Muito além da laranja
Incremento de área e volume coloca as poncãs em destaque no cenário da fruticultura no Estado; projeto incentiva melhora na qualidade da fruta e consumo de suco
PUBLICAÇÃO
sábado, 06 de julho de 2019
Incremento de área e volume coloca as poncãs em destaque no cenário da fruticultura no Estado; projeto incentiva melhora na qualidade da fruta e consumo de suco
Victor Lopes - Grupo Folha 

No caminhão na beira da rodovia, saída para Ibiporã, uma placa avisa: “4 quilos de poncã por R$ 10”. Não importa se a venda é na estrada, carrinho de mão no Calçadão, gôndola do supermercado ou sacolão do bairro, quem consome frutas já percebeu que a tangerina está por todos os lugares há alguns meses. Um 'tsunami' na oferta do produto.
Fato é que a safra paranaense de citrus vai muito além da laranja, que ocupa o ranking das frutas paranaenses nos dois quesitos mais importantes: volume e VBP (valor bruto de produção) mais elevado. A tangerina – sendo a variedade poncã o carro chefe, seguida da montenegrina e a murcote – também está na cabeça dessa lista, com a terceira maior produção e 5º melhor VBP.
Nos últimos anos, a fruta teve incremento de área e volume, além ser inserida recentemente em programas estratégicos de entidades ligadas ao agronegócio do Estado, que fomentam a qualidade e até o consumo de suco, principalmente na Região Metropolitana de Curitiba (veja na página 6). Números do Deral (Departamento de Economia Rural), da Seab (Secretaria de Agricultura e Abastecimento) apontam que a safra 2017/18, ainda com dados preliminares, fechou em 111,3 mil toneladas, numa área de 6,5 mil hectares. Os números são levemente superiores aos da safra anterior, que fechou em 110,3 mil toneladas e área de 6,3 mil hectares.
As principais cidades produtoras estão no Sul do Estado, no chamado Vale do Ribeira. Cerro Azul e Doutor Ulysses, por exemplo, são responsáveis 66,3 mil toneladas de poncã em 4 mil hectares, o que corresponde a 73% da produção e VBP de R$ 51 milhões. A colheita oficial nesta região vai de abril até o final deste mês, podendo chegar em agosto com menor volume.

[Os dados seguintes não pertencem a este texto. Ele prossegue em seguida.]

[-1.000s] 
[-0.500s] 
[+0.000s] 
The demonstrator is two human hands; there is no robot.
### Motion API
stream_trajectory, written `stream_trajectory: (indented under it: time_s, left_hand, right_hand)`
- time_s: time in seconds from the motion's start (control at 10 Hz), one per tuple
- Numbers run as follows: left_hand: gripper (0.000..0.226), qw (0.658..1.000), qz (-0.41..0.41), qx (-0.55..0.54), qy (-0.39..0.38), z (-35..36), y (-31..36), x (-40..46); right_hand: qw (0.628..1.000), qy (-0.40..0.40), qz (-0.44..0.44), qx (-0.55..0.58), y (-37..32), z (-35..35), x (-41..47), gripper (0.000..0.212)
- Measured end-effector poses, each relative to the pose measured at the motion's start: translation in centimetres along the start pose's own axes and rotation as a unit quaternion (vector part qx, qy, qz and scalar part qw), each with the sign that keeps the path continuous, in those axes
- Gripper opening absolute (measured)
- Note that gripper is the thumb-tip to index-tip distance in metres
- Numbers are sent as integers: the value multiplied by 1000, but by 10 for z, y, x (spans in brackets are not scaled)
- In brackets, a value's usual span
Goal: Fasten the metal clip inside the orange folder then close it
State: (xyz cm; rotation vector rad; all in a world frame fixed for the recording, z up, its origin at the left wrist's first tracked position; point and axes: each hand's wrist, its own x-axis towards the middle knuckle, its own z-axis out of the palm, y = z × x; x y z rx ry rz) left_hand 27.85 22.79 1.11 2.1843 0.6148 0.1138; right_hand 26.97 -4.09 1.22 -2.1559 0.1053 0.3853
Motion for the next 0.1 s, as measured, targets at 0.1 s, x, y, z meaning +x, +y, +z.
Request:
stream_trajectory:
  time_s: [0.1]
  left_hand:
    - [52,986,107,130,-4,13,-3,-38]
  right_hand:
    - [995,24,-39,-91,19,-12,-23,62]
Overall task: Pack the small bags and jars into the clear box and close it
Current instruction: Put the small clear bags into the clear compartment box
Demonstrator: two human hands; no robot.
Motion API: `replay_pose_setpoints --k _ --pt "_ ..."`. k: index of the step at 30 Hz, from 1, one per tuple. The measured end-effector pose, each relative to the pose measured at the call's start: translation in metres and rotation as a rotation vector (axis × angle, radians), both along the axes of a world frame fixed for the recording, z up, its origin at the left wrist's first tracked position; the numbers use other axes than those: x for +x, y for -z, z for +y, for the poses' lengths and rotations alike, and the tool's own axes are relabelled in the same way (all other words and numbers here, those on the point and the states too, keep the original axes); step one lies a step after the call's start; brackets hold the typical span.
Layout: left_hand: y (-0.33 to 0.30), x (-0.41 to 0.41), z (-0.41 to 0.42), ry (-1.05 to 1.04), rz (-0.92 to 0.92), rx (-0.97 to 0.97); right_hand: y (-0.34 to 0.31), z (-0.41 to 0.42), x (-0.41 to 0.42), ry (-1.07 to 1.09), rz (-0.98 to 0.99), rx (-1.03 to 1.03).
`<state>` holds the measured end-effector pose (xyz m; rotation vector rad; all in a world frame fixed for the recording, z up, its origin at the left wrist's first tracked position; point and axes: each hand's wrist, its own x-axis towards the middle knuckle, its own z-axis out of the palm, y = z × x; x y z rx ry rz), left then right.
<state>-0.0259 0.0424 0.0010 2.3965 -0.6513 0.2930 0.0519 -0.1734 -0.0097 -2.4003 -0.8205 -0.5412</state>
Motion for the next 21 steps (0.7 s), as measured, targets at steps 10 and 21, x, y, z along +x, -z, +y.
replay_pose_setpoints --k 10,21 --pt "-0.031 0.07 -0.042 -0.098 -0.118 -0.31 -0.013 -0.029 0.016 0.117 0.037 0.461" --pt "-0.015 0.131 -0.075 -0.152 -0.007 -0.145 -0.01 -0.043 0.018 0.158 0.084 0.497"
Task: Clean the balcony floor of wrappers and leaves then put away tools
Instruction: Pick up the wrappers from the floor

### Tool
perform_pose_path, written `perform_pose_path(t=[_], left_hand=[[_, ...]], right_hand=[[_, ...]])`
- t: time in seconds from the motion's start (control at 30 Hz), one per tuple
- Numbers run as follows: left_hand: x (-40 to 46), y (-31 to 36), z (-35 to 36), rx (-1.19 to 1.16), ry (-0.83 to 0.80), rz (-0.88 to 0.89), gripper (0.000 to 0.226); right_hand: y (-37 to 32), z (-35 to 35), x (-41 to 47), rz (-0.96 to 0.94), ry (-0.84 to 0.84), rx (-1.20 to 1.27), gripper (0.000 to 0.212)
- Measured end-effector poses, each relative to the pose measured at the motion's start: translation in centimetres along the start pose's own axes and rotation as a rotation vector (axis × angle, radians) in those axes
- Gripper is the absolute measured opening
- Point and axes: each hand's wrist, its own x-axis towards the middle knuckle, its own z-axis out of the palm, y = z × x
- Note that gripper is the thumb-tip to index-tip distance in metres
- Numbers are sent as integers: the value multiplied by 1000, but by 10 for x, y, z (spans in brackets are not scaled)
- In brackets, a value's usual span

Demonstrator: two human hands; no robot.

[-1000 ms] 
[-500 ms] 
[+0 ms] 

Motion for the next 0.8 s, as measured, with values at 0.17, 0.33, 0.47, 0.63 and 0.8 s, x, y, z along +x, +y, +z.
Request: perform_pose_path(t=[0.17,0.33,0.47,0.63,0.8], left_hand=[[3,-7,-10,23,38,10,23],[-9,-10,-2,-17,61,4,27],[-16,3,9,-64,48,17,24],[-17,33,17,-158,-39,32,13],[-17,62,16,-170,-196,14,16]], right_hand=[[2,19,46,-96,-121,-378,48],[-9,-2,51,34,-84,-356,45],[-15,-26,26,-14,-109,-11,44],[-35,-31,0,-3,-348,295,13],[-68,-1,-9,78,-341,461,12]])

O técnico da Emater de Cerro Azul, Marcos Roberto dos Santos, acredita que a área da cidade cresceu 20% na safra atual. Atualmente são cerca de 1,5 mil produtores . “A cidade também tem produção de mandioca e olerícolas, mas o aumento do custo de produção dessas atividades e o consumo não muito forte fizeram com que os produtores se dedicassem mais à poncã.”
Mas isso não significou facilidades nesta safra. O maior problema acabou sendo a mosca da fruta e também a seca atípica. Mesmo assim, com monitoramento forte e o uso de iscas, o pessoal conseguiu entregar um produto de qualidade, como é possível ver inclusive aqui na região de Londrina. “Temos um produto de excelente qualidade, com cor, gosto e o ápice da doçura. Para isso, temos um clima bem adequado, sempre fresco, que requer dias de calor e noites frias, o que desperta a maturação da fruta. Acredito que vamos vender 100% da safra”, relata o extensionista.
Santos explica, entretanto, que mesmo os produtores da região, com toda a expertise, precisam evoluir no manejo. “Boa parte dos produtores continuam trabalhando apenas com herbicidas para controlar ervas daninhas e não investem em outras técnicas, principalmente o que diz respeito à nutrição das plantas.”